• **WHAT THE TASK ASKS**
Going through the material below, please gather all lines with the word "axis" in them.

• **DATASET EXTRACT**
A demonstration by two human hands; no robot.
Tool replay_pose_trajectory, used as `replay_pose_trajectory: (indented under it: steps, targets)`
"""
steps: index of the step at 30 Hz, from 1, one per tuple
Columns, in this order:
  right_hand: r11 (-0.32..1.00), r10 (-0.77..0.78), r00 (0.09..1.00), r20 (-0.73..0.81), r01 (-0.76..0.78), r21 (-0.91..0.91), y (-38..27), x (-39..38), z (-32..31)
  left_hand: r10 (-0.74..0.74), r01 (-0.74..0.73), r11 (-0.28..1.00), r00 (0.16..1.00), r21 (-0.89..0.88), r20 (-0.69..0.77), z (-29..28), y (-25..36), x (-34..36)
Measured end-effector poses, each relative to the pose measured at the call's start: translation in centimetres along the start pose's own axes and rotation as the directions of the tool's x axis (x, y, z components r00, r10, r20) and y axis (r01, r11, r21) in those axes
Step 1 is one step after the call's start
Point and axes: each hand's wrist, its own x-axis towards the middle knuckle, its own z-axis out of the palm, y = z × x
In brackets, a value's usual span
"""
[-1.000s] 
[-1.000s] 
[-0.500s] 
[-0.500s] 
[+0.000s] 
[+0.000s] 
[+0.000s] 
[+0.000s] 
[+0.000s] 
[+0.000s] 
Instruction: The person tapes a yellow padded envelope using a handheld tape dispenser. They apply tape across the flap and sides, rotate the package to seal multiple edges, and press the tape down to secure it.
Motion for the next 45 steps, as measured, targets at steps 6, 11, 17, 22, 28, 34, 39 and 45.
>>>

• **SOLUTION FOR THIS EXERCISE**
Measured end-effector poses, each relative to the pose measured at the call's start: translation in centimetres along the start pose's own axes and rotation as the directions of the tool's x axis (x, y, z components r00, r10, r20) and y axis (r01, r11, r21) in those axes
Point and axes: each hand's wrist, its own x-axis towards the middle knuckle, its own z-axis out of the palm, y = z × x

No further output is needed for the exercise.